Lucky Sew and Sew

Lingerie and Accessories for Badass Babes. Magic Maker. Leather Painter.

Friday, 21 July 2017

2 Years of Breastfeeding

Rori turned two in April. TWO?! If you'd have asked me this time two years ago if I would still be breastfeeding now, my answer would have undoubtedly have been 'Hell No!' 

Two years ago, Rori was 2 month old baby. My days and nights were filled with endless cluster feeds, sticky boobs and hours and hours of sitting still to feed. I was too anxious to feed in public back then. For the first few months we didn't venture out too much. Then when the cabin-fever got too much, we would go to the park or a somewhere not too far from my car so I could feed in peace and I would definitely always have a nursing cover on. Rori was born at the end of April and boy, was that one hot sticky summer under that cover, sweaty skin on sweaty skin.

I didn't know what was normal. I didn't know that her hour-long marathon feeds were for her to build up my supply. I didn't know that she could scream with hunger 10 minutes after feeding. I didn't know a lot. My I did know that I wasn't going to give up like I did with feeding Logan. I would master this boob-milk thing, and life would be perfect. 

Things are never that simpler are they? By a few weeks old, Rori would scream in pain during and after feeds, curl her legs up and cry until she was hoarse and purple in the face. She would hiccup and heave like she was being sick but nothing would come out. By the time she was 6 weeks old and I was a zombie of no-sleep and anxiety, I went to get answers. Silent reflux was suggested but trying to get Rori to take any medicine was impossible.

I worried. Maybe it was allergies. So I cut everything that might have been an allergen from my diet. I gave up meat, dairy, and gluten and for 6 months I kept up a gluten-free vegan diet because I was so worried that everything I ate could potentially pass on to her, through my milk. 

By the time she was around 5 months old, things had settled and we were in a routine and we got the swing of things. She liked to be close to me, so I wore her in a wrap to get jobs done. Logan started pre-school and I would walk the 20 minute walk to nursery and back twice a day with Rori strapped to my front. She liked to sit up when feeding, and so we made pillow forts on the sofa and rode those cluster feed sessions out. We started co-sleeping because it's the only way we could both be happy. Rori could feed as much as she wanted without waking me up, and we had the closeness that she craved.

The first 6 months of our breastfeeding journey, was a haze. I really wish I had known then, what I know now.

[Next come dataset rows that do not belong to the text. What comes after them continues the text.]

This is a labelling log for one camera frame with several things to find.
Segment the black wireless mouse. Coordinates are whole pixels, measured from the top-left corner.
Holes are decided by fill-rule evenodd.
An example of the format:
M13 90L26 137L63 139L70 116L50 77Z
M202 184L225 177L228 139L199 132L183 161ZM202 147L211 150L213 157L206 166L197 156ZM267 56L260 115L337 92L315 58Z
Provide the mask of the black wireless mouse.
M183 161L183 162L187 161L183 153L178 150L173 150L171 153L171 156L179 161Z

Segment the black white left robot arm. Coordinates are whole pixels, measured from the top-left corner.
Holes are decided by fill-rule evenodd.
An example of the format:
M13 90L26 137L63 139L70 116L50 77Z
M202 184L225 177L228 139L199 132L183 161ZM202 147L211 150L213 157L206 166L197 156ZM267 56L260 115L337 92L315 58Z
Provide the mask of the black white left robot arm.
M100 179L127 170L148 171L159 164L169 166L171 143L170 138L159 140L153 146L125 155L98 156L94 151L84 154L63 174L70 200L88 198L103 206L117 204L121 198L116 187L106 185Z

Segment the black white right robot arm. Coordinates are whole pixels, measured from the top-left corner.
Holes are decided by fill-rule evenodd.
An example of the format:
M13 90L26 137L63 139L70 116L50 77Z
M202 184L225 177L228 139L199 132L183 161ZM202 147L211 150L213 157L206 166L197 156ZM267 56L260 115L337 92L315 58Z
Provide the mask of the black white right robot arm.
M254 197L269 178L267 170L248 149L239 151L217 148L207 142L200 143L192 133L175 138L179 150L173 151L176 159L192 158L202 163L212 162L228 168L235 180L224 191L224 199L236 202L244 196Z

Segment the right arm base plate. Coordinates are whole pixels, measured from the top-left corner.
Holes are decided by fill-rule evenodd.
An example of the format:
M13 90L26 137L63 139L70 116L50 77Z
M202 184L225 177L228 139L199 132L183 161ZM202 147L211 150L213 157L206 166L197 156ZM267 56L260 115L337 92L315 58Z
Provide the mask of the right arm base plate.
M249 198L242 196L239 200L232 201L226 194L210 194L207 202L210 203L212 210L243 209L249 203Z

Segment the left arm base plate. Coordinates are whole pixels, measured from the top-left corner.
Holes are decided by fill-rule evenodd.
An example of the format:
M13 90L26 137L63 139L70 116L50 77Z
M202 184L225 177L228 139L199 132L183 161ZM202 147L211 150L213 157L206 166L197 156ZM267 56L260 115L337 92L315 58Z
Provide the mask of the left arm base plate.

I wish there was more information out there available to new Mums about the early days of breastfeeding and what to expect. 

Looking back now, I don't think Rori had allergies. She probably did just have some reflux. If I had been aware of what the symptoms were and the best way to treat them (without medicine), I would have been prepared. I would have had an easier, less stressful time. I could have enjoyed it more. 

Nobody tells you that relentless feeding is normal. That not sleeping through the night is normal. Cluster feeding is normal. Closeness is normal. Baby not wanting to be put down is normal. Instead, we are told that our babies should sleep all night, only feed every 2 hours, and don't hold them too much because you'll spoil them, and definitely don't let them sleep in your bed. If I'd have listened to that I certainly wouldn't be where I am now on our breastfeeding journey.

Rori feeds first thing in the morning most days when she gets in my bed for a cuddle. Then she has a feed at bed time. Occasionally if she hurts herself or wakes in the night, she'll ask for milk then too.

This is normal too. No, having milk doesn't stop her eating foods, in fact she has a better appetite than Logan and he's 4! It's comforting for her. And to be honest, it's comforting for me too.

Here's a few pictures that were taken last month when we went to visit my brother on the coast. Rori got too hot and so I fed her sat on the side of the marina. My husband put one of these photos on his blog a few weeks ago and although most people had lovely things to say, some of the comments left a sour taste in my mouth. That I would be 'arrested' for doing that in some countries. That it's surprising to still be breastfeeding after 6 months as most Mum's go back to work by then (even though I haven't stopped working at all since Rori has been born!). 

To me, breastfeeding is the most natural thing in the world. My breasts are made to produce milk that is specifically for my baby to drink and is tailored to nourish her exactly as she needs. How people are still finding it strange in this day in age is beyond me!

I will continue to breastfeed as long as Rori wants to, and I will continue to share my story and photos because this is my life. This is motherhood. This is natural. This is what my body is made to do. I will continue to be open and honest because if we can't use platforms such as our blogs and social media to promote real life, then what's the point?